07.12.2017 - 10:37 | Son Güncellenme:
DHA
Altınözü ilçesi Tokaçlı Mahallesi'nde geleneksel yöntemlerle elde edilen ve lezzeti dolayısıyla yöre halkının sofralarından eksik etmediği zeytinyağı, bölgede üretilmeye devam ediliyor. Çoğunlukla Hristiyan vatandaşların oturduğu mahallede kalan son birkaç geleneksel atölyede, zeytinyağı çıkarmak için hummalı bir çalışma başlatıldı. İlçede zeytin hasadının başlamasıyla yeniden kullanılmaya başlanan geleneksel atölye, bir havuz, ortasında havuzun içine konulan ve zeytinleri ezmeye yarayan büyük bir taş ile bu taşı çeviren attan oluşuyor. Havuzun içine doldurulan zeytinler, atın hareket etmesiyle ata bağlı olarak dönen taşın zeytinleri ezmesi şeklinde çalışıyor. Ezilen zeytinler, kürekler yardımıyla büyük kovalara doldurulup, sıcak ve soğuk sudan oluşan iki ayrı fermantasyon işleminden geçirildikten sonra çıkan sulu karışım, büyük kazanlara dolduruluyor. Suyun kaldırma kuvveti sayesinde zeytinyağı, üste çıkarken, su ve diğer tortular ise kazanın dibinde kalıyor. Kazanın üstüne çıkan zeytinyağını da atölyedeki kadınlar, elleriyle alıp, kovalara doldurarak, kullanıma hazır hale getiriyor.
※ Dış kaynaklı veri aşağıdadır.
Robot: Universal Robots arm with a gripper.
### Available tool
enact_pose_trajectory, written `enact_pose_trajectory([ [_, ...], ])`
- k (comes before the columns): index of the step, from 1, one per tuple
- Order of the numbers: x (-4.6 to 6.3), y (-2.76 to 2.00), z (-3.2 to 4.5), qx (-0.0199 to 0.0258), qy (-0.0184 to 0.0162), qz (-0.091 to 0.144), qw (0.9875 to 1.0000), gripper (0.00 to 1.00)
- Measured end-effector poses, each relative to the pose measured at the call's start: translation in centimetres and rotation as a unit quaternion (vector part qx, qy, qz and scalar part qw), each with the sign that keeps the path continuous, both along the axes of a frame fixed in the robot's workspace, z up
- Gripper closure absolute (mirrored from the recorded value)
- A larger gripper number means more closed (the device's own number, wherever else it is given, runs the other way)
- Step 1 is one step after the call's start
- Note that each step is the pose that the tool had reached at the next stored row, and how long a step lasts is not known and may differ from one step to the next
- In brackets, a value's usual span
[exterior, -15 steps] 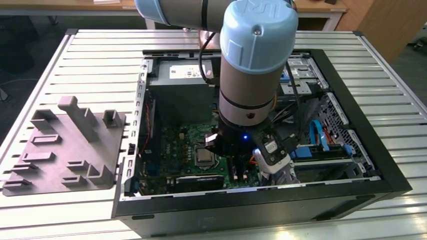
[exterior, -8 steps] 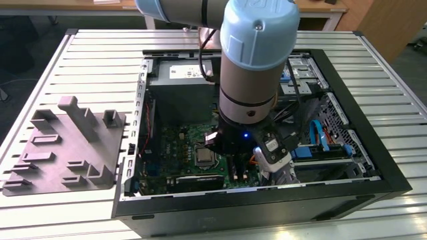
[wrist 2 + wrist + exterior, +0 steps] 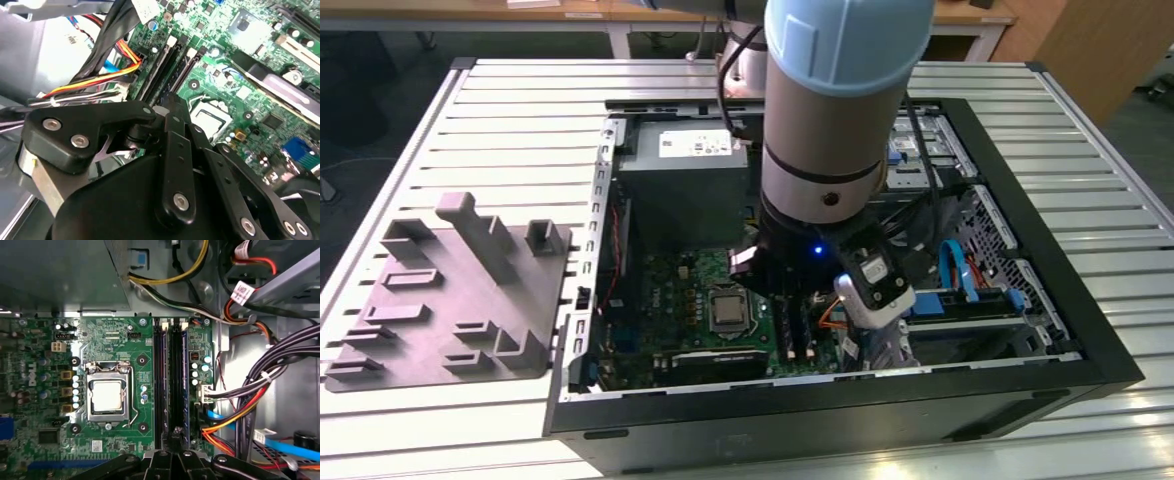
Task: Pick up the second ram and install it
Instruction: 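Press down the second ram until it locks into place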
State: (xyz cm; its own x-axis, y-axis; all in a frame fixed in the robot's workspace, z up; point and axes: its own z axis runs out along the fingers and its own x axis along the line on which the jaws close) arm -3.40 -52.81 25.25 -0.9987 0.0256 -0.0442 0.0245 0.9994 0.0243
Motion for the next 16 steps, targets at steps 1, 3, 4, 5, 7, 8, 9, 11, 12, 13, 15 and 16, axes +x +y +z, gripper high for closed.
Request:
enact_pose_trajectory([
  [1,0.0,0.0,0.1,0.0,0.0,0.0,1.0,0.9],
  [3,0.0,0.0,0.1,0.0002,-0.0001,0.0,1.0,0.9],
  [4,0.0,0.0,0.1,0.0003,-0.0001,0.0,1.0,0.9],
  [5,0.0,0.0,0.11,0.0003,0.0,0.0,1.0,0.9],
  [7,0.0,0.12,0.13,0.0001,0.0,0.0,1.0,0.9],
  [8,0.0,0.26,0.12,0.0001,0.0,0.0,1.0,0.9],
  [9,0.0,0.43,0.12,0.0002,0.0,0.0,1.0,0.9],
  [11,0.0,0.81,0.12,0.0002,0.0,0.0,1.0,0.9],
  [12,0.0,1.04,0.11,0.0002,0.0,0.0,1.0,0.9],
  [13,0.0,1.27,0.11,0.0002,0.0,0.0,1.0,0.9],
  [15,0.0,1.77,0.11,0.0002,0.0,0.0,1.0,0.9],
  [16,0.0,2.03,0.11,0.0002,0.0,0.0,1.0,0.9],
])
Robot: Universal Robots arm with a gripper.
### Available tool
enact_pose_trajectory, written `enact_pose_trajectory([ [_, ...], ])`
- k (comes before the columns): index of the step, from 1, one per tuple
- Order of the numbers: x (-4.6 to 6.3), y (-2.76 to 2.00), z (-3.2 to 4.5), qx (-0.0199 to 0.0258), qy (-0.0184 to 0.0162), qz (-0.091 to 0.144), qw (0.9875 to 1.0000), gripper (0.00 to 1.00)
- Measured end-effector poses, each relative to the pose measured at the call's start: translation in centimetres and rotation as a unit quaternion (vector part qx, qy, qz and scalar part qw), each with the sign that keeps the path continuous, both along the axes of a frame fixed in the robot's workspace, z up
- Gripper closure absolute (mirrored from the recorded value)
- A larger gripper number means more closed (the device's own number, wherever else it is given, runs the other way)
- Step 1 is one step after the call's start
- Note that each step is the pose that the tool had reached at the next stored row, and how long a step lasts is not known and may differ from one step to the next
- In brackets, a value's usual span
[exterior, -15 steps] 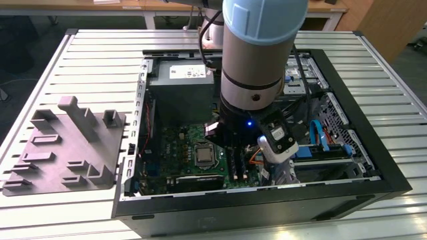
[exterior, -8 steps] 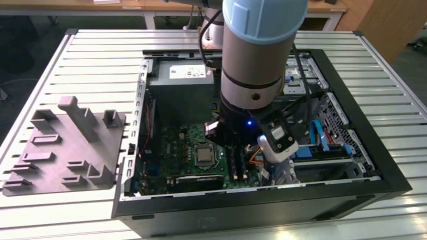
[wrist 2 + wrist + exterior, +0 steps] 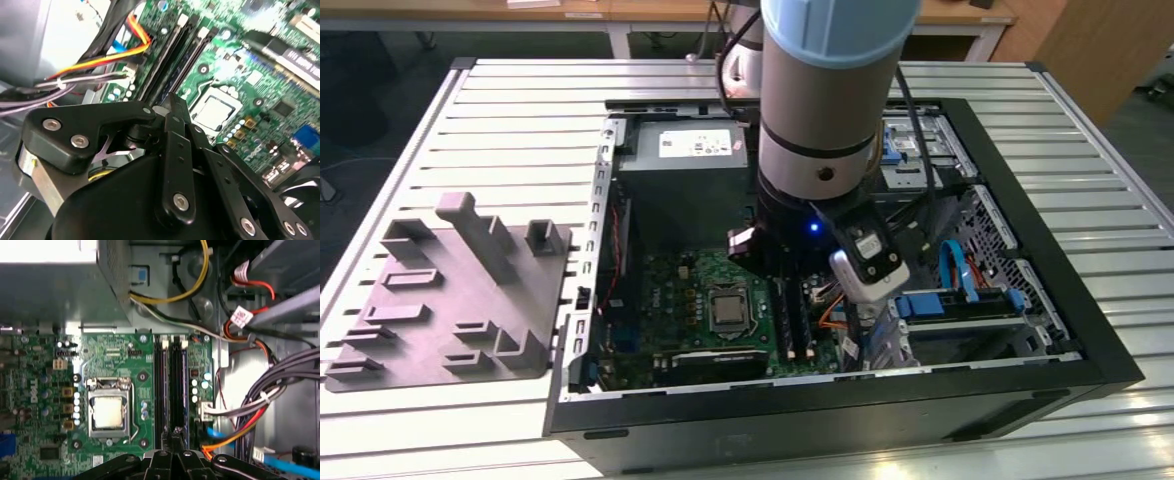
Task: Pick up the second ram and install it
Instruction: 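Press down the second ram until it locks into place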
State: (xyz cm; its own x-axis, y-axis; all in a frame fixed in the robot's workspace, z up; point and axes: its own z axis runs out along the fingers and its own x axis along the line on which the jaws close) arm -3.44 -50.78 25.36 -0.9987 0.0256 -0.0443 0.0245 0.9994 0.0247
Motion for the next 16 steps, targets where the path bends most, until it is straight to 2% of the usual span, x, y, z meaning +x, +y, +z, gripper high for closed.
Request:
enact_pose_trajectory([
  [4,-0.1,0.9,0.0,0.0,0.0,0.0,1.0,0.9],
  [7,-0.1,1.38,0.0,0.0,0.0,0.0,1.0,0.9],
  [16,-0.1,1.44,0.34,0.0,0.0,0.0,1.0,0.9],
])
'TADINI ALABİLMEK İÇİN YURT DIŞINDAN GELİYORLAR'
Tokaçlı Mahalle Muhtarı İbrahim Çilingir, zeytin hasadıyla birlikte mahallede kalan geleneksel atölyelerde, zeytinyağı üretim faaliyetlerinin de başladığını söyledi. Zeytinyağının hem acı olmadığını hem de aromasıyla vazgeçilemeyen bir lezzet olduğunu belirten Çilingir, yüzde 80'i yurt dışında yaşayan mahalle halkının her yıl zeytinyağı üretimi için yıllık izin alıp, mahalleye geldiğini anlattı. Çilingir, "Makineden çıkan yağ ile bu yağ arasında tat farkı var. Bunu rahatlıkla ekmekle yiyebilirsiniz. Makine değmeden üretilen bir yağ olduğu için daha lezzetli aroması var. Onun için bundan vazgeçemiyoruz. Köyün nüfusunun yüzde 80'i yurt dışında. İnsanlar, sadece bunun tadını alabilmek için geliyorlar, her sene zeytin günlerinde buraya. Ne Avrupa'da ne de başka bir yerde 'su zeytinyağı'nın özelliğine sahip zeytinyağı bulamazlar zaten. İnşallah, önümüzdeki yıllarda kooperatifleşmek istiyoruz. Bunun pazarını daha da genişletmek istiyoruz; yalnız Tokaçlı'da değil, Hatay'ın ve ülkenin her yerinde bunun pazarını bulmak istiyoruz" diye konuştu.
LİTRESİ 50 TL'YE SATILIYOR
'Su zeytinyağı'nın normal zeytinyağından 3 kat daha pahalı olduğunu dile getiren Çilingir, "Tabi, bu suyla yıkandığı için fabrika, ister istemez bunun yerini tutmuyor. Yani kesinlikle şişeye koyun yan yana illa ki fark var. Renkten bile fark edebiliyorsunuz yani. Normalde fabrika yağı, 15 lira. Bunun fiyatı, 45-50 lira. Zahmetli, çünkü onunla 10-15 dakikada 10 çuvalı bitiriyorsunuz fabrikada; burada bütün gün uğraşıyorsunuz. Zahmetli bir iş, onun için hem fiyatı hem lezzeti ondan dolayı biraz daha pahalı" dedi.
Yıllardır geleneksel yöntemle 'su zeytinyağı' çıkaran Abdurrahman Berber ise bu işin yapımını babasından öğrendiğini belirterek, "Bu işi dedemizden, babamızdan gördük ve şimdi halen yapmaktayız. Bu zeytin, nereden baksanız öbür zeytinden 2 katı daha güzeldi. Ben, bu işi 17-18 yıldır yapıyorum. Babamdan, dedemden görüp, öğrendim" diye konuştu.